What I am looking at is the Artin's conjecture which says given a number, m>1, there are infinitely many primes for which m is a primitive root. That is, multiply m by itself over and over again and all the elements of the reduced residue system mod that prime are generated. If m is a primitive root then it is also a quadratic non-residue, otherwise it would not generate all the elements, but stop half way through.
Desiresjab is interested in quadratic reciprocity and in particular Eisenstein's proof of it. I find that interesting also, because the more I learn about that the more I understand why Artin's conjecture is hard to solve.

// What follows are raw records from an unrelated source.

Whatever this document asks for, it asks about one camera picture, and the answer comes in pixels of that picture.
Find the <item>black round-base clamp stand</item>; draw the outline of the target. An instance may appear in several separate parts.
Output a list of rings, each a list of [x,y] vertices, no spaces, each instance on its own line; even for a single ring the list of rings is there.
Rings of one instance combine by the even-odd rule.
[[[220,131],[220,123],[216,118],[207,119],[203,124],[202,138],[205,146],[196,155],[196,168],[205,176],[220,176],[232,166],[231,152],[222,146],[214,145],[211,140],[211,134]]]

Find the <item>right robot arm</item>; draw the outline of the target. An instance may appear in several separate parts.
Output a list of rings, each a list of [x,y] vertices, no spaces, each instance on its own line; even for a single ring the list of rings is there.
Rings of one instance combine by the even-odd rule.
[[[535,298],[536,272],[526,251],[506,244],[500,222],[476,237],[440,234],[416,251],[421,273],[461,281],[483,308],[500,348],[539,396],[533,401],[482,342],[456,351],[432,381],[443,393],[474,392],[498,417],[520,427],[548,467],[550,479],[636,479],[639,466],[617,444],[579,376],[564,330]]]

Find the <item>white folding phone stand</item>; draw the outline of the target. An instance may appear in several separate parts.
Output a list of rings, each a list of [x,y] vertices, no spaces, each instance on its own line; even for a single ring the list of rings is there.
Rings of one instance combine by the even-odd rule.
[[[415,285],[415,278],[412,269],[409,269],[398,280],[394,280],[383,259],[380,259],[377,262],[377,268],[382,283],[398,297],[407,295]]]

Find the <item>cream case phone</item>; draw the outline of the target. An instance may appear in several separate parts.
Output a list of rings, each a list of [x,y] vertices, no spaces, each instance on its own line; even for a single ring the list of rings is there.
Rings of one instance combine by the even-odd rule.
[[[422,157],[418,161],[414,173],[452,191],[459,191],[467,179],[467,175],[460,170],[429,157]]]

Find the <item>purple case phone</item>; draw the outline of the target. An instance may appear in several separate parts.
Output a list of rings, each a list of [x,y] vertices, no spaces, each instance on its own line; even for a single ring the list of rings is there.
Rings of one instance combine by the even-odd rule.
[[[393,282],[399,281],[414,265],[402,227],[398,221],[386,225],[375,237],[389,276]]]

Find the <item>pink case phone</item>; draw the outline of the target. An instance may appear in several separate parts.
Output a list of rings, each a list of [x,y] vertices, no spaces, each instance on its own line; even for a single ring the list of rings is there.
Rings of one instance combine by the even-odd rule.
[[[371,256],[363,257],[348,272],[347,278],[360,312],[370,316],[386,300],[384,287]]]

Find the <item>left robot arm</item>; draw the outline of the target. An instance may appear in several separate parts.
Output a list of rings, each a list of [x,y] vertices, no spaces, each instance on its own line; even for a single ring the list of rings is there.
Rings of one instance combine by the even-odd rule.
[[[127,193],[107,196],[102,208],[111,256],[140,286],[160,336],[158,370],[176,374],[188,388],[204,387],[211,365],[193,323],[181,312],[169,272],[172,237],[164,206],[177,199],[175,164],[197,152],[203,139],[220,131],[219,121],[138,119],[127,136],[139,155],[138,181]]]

Here is an outline of a proof of quadratic reciprocity using Eisenstein's lattice points:
http://math.ucr.edu/home/baez/136/quadratic.pdf
The article doesn't prove anything. It just states the propositions, which is frustrating, but it only claimed to offer a "big picture". The proposition that gets me stuck is called in that paper "Baby Eisenstein's Lemma". It says that the number of points in the lattice in the lower triangle in Eisenstein's drawing has the same parity (even or odd) as the number of elements in Gauss Lemma that fall in the negative part of the reduced residue system from -(p-1)/2 to (p-1)/2). If we know how many there are then m is a quadratic residue if that number is even and a quadratic non-residue if that number is odd. So, it is not that they match one-to-one but that they have the same parity.
That's the clue I am following at the moment. It is only a parity issue between those lattice points and the elements in Gauss Lemma. However, I don't know how to prove that which means I don't understand it.